Markov switching dynamic autoregression

Hi all,

I have been trying to make a Markov switching dynamic autoregression model within pymc3 but I am stuck as I am unfamiliar with theano. I am attaching a model similar in theme to what I want in statsmodels:
http://www.statsmodels.org/stable/examples/notebooks/generated/markov_regression.html?highlight=markov%20switching

I have created and run hidden markov models in pymc3 based upon similar models:

but the definition of time dependent transition matrix with thensors stumps me. Can someone please give an hint as to how to proceed for this?

Thanks,
Anurag

I have a regime switching model implementation you can have a look: https://github.com/junpenglao/Planet_Sakaar_Data_Science/blob/master/Ports/Regime-switching%20models%20in%20PyMC3.ipynb

3 Likes

Thanks junpenglao.

This was really helpful and I could build the non-theano version by myself but it was more difficult for me to understand how this was done with theano. So thank you.

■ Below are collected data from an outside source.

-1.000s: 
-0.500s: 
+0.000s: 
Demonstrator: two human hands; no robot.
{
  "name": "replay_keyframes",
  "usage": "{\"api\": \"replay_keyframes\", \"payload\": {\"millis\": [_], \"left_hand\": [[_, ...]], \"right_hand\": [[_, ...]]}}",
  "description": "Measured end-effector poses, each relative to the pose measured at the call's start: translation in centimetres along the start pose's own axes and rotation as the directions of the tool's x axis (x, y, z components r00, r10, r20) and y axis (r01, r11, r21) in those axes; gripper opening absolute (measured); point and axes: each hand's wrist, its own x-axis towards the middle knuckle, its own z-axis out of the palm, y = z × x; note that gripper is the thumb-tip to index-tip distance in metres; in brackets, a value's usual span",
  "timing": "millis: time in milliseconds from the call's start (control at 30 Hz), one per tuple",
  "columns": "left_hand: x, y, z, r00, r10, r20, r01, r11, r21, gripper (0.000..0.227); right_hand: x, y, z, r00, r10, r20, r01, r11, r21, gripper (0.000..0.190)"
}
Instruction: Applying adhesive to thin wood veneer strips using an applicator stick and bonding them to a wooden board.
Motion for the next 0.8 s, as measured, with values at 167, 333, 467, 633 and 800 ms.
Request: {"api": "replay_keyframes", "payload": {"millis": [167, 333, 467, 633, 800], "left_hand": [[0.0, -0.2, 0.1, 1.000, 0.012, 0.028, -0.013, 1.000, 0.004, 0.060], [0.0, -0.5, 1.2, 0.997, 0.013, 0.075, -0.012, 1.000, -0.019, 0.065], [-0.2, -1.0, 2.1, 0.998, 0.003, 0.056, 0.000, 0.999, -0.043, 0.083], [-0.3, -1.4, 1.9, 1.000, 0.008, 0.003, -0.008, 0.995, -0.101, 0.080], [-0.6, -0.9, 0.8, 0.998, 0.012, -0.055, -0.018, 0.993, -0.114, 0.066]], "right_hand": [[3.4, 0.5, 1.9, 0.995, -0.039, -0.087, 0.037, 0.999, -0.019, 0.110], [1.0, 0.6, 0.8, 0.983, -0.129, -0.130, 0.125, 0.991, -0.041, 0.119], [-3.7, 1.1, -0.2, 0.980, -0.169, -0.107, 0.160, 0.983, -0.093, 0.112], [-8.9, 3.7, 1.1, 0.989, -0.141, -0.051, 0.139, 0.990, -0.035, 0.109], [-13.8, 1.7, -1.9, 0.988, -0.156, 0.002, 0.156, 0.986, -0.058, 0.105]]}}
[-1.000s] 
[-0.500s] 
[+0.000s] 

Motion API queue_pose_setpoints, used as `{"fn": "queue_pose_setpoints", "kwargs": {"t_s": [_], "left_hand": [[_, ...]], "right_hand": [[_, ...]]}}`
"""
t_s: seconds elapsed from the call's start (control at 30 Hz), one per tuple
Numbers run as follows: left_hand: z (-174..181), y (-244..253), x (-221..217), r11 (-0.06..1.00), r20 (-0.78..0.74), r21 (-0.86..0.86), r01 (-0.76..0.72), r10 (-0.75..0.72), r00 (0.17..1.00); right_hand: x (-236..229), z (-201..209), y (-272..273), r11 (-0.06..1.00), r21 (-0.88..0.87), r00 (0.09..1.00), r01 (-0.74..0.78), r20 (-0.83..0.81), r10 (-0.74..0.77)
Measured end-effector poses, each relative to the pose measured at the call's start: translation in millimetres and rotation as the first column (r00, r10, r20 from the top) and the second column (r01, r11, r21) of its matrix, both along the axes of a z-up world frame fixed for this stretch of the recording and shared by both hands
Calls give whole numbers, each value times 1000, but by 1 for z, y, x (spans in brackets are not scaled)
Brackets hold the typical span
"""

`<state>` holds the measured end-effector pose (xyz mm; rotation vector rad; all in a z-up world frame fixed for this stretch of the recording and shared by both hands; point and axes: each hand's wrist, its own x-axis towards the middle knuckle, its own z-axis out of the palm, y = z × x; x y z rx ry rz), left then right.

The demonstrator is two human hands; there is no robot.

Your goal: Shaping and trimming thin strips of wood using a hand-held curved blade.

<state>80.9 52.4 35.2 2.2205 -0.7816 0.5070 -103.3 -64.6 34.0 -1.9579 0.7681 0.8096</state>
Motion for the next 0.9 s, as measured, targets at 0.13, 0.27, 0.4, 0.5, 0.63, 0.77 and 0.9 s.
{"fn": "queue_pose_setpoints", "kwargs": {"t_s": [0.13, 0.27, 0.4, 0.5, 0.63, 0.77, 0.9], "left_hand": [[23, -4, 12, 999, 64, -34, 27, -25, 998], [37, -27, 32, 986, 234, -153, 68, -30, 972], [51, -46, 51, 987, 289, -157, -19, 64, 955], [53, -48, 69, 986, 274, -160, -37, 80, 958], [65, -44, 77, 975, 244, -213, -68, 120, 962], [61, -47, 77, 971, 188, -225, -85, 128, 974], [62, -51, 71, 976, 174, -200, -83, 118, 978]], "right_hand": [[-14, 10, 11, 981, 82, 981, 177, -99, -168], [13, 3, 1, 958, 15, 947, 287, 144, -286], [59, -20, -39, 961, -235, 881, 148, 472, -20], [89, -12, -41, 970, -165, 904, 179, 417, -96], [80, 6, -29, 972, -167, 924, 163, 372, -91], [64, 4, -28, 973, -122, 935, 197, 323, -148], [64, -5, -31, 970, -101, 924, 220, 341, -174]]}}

My question is related to the modification of the code when the matrix P is not constant but changing with time as well. As a theano newbie, it is hard to see how that can be done with the scan function. Could you give a hint?

Thanks,
Anurag

Depending on how it is changing with time - you can either move P from non_sequences to outputs_info (it will get modify in ft_xit_dt and become one of the output, if the change over time is deterministic), or move it into sequences like Eta, which it is a same length theano array that you constructed outside of the scan.

1 Like

Thanks Junpenglao. That worked. Just for posterity, I am pasting the main modifications to the code here:

def ft_xit_dt(Eta, p_curr, ft, Xi):
P = tt.stack(tt.stack([p_curr[0], 1-p_curr[0]]), tt.stack([1-p_curr[1], p_curr[1]]))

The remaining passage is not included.